*WHAT IS BEING ASKED*
Copy each line of the data below in which the word "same" can be found.

Stored items from a collection
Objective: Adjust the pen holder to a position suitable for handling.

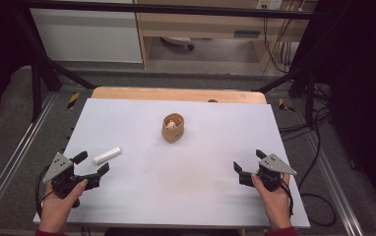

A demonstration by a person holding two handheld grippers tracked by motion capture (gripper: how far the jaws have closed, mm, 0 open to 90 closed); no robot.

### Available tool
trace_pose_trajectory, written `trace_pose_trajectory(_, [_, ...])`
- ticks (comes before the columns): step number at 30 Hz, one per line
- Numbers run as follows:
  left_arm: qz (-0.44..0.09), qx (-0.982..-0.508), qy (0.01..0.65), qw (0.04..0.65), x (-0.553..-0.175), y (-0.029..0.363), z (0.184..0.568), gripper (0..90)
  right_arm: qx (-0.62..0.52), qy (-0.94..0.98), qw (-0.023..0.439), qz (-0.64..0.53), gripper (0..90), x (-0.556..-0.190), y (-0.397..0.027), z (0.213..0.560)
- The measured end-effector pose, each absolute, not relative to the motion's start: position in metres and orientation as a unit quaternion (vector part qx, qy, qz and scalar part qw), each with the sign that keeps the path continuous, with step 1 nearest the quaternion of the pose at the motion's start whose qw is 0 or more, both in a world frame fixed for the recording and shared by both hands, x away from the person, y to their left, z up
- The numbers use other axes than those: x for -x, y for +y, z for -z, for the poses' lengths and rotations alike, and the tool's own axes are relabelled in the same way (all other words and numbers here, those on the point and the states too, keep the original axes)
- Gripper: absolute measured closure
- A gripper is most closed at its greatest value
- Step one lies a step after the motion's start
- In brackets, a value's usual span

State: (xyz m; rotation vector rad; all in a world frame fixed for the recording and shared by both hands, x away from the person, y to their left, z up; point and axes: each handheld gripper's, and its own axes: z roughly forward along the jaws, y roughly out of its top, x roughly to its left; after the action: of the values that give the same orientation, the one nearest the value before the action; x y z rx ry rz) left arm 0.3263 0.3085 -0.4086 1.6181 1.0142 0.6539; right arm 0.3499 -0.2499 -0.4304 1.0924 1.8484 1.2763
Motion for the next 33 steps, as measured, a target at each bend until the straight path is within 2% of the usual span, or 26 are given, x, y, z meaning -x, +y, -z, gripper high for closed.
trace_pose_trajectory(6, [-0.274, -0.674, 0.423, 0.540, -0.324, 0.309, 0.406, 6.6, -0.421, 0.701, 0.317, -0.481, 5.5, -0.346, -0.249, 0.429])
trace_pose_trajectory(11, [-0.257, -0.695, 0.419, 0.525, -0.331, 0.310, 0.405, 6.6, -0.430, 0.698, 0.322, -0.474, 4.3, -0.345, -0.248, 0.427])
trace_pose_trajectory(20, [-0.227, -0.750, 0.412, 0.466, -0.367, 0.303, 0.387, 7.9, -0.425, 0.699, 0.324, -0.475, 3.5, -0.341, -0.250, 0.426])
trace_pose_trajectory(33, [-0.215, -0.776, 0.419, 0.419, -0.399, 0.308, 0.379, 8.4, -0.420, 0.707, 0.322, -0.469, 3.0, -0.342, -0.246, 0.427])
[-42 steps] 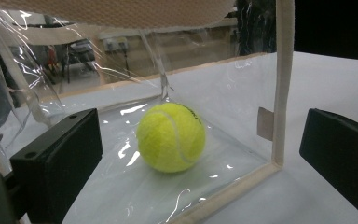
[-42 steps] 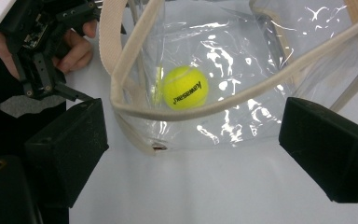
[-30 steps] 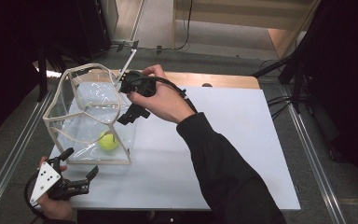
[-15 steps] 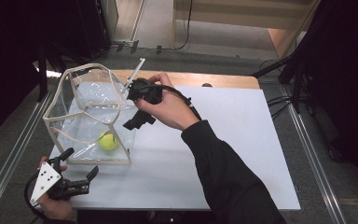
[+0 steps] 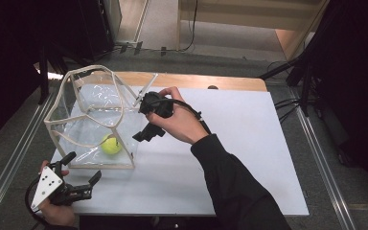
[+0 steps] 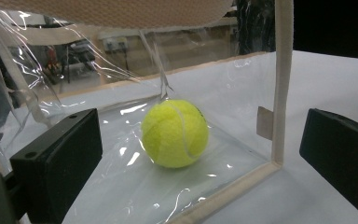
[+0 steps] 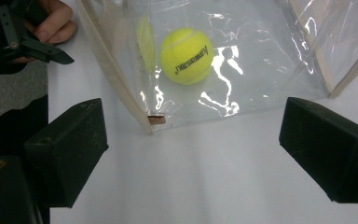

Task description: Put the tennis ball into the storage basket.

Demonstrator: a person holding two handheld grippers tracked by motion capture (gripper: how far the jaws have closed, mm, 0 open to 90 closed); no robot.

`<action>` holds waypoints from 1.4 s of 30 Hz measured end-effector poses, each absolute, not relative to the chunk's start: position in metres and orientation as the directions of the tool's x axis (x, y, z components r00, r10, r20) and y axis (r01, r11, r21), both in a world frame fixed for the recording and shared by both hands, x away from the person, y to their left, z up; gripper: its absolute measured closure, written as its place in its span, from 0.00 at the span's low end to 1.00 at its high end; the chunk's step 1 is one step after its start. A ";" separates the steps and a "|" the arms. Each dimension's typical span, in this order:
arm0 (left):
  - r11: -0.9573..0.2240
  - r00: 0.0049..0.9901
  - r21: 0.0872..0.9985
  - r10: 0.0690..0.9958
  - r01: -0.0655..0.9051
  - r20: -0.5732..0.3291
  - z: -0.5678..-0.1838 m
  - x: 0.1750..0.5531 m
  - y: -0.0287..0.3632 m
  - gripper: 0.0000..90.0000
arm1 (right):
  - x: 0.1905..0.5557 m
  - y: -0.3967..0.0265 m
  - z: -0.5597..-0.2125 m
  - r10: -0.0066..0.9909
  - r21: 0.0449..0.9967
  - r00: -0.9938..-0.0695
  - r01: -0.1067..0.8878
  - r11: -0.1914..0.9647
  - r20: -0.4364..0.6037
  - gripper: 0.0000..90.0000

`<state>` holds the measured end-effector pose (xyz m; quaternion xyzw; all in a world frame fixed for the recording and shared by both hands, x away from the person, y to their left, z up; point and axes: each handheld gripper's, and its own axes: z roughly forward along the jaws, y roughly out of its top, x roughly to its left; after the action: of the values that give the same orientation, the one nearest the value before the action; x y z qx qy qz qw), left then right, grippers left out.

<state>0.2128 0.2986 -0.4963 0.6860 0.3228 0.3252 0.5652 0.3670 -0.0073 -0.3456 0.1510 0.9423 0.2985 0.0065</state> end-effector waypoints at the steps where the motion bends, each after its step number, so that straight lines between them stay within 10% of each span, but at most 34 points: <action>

*RESPONSE TO THIS TASK*
- The numbers use other axes than those: x for -x, y for +y, z for -z, for the poses' lengths and rotations alike, and the tool's own axes are relabelled in the same way (all other words and numbers here, those on the point and the states too, keep the original axes)
State: (xyz m; rotation vector rad; all in a world frame fixed for the recording and shared by both hands, x away from the person, y to their left, z up; point and axes: each handheld gripper's, and its own axes: z roughly forward along the jaws, y roughly out of its top, x roughly to its left; after the action: of the values that give the same orientation, the one nearest the value before the action; x y z rx ry rz) left arm 0.3263 0.3085 -0.4086 1.6181 1.0142 0.6539; right arm 0.3499 -0.2499 -0.4304 1.0924 1.8484 1.2763
`<state>` holds the measured end-effector pose (xyz m; quaternion xyzw; all in a world frame fixed for the recording and shared by both hands, x away from the person, y to their left, z up; point and axes: each handheld gripper's, and its own axes: z roughly forward along the jaws, y roughly out of its top, x roughly to its left; after the action: of the values that give the same orientation, the one nearest the value before the action; x y z qx qy qz qw), left then right, grippers left out.

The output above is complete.